Another of Levinson's gags led to creation of his own film business. He created letterhead for the fictitious Impossible Pictures, Inc., with the first press release announcing the company's trademark. The next release revealed the company's cable address, after which he sent telegrams containing the company's motto. A subsequent news release promoted a lavish party that was suddenly called off, and a 10-page messenger-delivered statement of the company's policy consisted of "Blah, Blah, Blah ..." for all 10 pages. Eventually Levinson decided to venture into the film business for real, joining with theater chain owner Dave Flexer.
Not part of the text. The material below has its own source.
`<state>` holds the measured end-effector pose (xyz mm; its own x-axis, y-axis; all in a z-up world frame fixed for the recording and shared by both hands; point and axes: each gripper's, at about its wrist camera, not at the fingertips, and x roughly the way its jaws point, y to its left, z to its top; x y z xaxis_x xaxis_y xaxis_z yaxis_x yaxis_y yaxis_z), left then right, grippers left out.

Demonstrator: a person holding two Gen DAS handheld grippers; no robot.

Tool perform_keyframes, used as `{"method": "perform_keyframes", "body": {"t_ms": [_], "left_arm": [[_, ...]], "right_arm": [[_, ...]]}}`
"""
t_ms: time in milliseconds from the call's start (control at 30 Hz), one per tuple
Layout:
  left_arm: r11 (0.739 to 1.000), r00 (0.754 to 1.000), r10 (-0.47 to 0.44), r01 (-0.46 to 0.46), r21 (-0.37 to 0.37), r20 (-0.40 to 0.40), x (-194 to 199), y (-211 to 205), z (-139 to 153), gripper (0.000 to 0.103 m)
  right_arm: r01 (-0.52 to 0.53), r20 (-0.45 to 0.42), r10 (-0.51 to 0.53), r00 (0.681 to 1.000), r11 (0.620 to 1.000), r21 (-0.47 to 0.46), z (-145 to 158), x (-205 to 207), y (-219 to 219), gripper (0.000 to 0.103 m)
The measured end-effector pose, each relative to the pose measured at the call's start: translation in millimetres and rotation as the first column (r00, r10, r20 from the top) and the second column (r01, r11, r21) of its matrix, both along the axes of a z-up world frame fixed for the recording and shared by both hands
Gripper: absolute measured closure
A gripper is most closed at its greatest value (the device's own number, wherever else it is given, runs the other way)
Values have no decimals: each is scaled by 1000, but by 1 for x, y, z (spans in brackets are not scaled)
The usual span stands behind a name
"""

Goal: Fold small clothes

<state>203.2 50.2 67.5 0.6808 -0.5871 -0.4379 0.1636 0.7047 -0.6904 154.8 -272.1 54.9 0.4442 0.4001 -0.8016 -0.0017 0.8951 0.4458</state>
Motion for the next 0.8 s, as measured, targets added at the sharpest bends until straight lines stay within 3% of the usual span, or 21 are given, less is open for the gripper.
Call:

Impossible Pictures' first effort was a parody of travelogues. Levinson's joking continued with the real-life company as the first film took on several humorous titles during production. One promotion was a contest that required completing a sentence that began, "I Hate Impossible Pictures Because ..." Eligibility was limited to people living inside the city limits of Hollywood. A second contest invited people to submit new slogans for the company with the grand prize being a free sightseeing trip around Hollywood. Levinson selected his secretary as the winner, giving her an afternoon off work and a dime to pay bus fare. Beginning on July 1, 1948, the company released four cartoons via an arrangement with Republic. The premiere of the four cartoons occurred on a Los Angeles streetcar, with the vehicle proceeding "on its predetermined course through downtown Los Angeles while the films were unreeled."

=== Books ===
Levinson wrote the books Bartlett's Unfamiliar Quotations, Webster's Unafraid Dictionary, Wall Street: A Pictorial History, The Left-Handed Dictionary, and 12 cookbooks.

==Personal life and death==
Levinson had a wife, Ruth, and two daughters. He died in Los Angeles on January 30, 1974, aged 69.